===== Dataset records =====
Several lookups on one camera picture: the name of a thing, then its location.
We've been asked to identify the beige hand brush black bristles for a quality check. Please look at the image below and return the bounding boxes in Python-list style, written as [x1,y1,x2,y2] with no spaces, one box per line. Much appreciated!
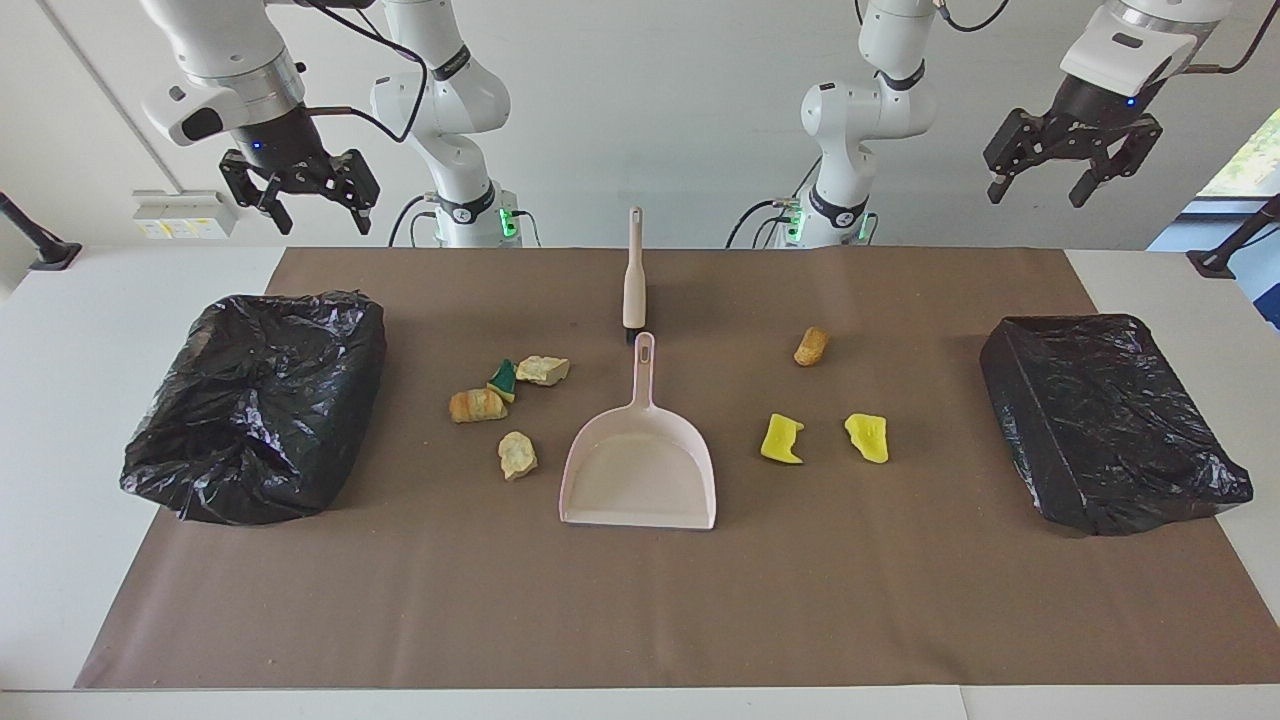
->
[622,207,648,346]

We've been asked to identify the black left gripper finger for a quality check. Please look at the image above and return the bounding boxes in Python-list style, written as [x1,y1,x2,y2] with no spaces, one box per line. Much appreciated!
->
[1070,118,1163,209]
[984,108,1046,204]

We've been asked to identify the white wall socket box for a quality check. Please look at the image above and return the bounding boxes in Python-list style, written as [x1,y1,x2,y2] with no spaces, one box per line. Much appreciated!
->
[132,190,239,239]

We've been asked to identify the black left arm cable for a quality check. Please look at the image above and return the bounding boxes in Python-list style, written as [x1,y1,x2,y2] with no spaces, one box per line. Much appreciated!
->
[935,0,1280,76]

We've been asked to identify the orange striped sponge piece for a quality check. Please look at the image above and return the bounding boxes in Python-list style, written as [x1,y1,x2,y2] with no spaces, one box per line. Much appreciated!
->
[449,388,508,424]

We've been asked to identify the pale pink plastic dustpan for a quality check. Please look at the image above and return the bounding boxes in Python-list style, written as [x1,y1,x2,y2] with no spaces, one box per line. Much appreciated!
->
[559,332,718,530]

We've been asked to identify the bin with taut black bag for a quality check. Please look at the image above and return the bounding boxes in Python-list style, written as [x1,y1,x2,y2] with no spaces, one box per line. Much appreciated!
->
[979,314,1254,538]

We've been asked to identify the brown paper table mat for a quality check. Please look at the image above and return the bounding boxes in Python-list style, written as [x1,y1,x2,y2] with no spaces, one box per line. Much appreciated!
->
[75,247,1280,689]

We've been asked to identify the black camera stand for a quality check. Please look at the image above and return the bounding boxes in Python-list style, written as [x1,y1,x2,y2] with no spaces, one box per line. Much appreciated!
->
[0,190,83,272]
[1187,193,1280,279]

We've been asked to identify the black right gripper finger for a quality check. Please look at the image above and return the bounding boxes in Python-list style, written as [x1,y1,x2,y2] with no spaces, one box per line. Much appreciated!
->
[335,150,381,236]
[220,150,292,236]

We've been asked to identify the black right arm base cables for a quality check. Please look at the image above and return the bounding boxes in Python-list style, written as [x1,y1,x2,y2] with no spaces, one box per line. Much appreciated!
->
[388,193,543,249]

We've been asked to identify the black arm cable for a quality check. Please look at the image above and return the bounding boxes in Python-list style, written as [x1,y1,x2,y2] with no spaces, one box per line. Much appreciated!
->
[935,0,1280,76]
[265,0,431,146]

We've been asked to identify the black arm base cables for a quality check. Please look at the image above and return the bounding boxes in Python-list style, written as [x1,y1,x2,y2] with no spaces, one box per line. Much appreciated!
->
[725,155,826,249]
[388,193,543,249]

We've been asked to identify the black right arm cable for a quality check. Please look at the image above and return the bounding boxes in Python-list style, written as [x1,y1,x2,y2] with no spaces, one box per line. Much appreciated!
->
[265,0,431,146]

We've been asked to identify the black left arm base cables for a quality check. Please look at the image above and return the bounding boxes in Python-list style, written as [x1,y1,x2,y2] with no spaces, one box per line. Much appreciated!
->
[725,155,826,249]

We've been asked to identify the window with green view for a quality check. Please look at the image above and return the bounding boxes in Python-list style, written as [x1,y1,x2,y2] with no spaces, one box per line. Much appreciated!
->
[1195,105,1280,201]

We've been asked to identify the bin with crumpled black bag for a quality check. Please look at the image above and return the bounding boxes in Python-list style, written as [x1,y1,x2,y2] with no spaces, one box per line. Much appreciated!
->
[120,290,387,526]
=====
Read the lines above. Gather those in which the string "finger" is found.

§ **Result of this exercise**
We've been asked to identify the black left gripper finger for a quality check. Please look at the image above and return the bounding boxes in Python-list style, written as [x1,y1,x2,y2] with no spaces, one box per line. Much appreciated!
We've been asked to identify the black right gripper finger for a quality check. Please look at the image above and return the bounding boxes in Python-list style, written as [x1,y1,x2,y2] with no spaces, one box per line. Much appreciated!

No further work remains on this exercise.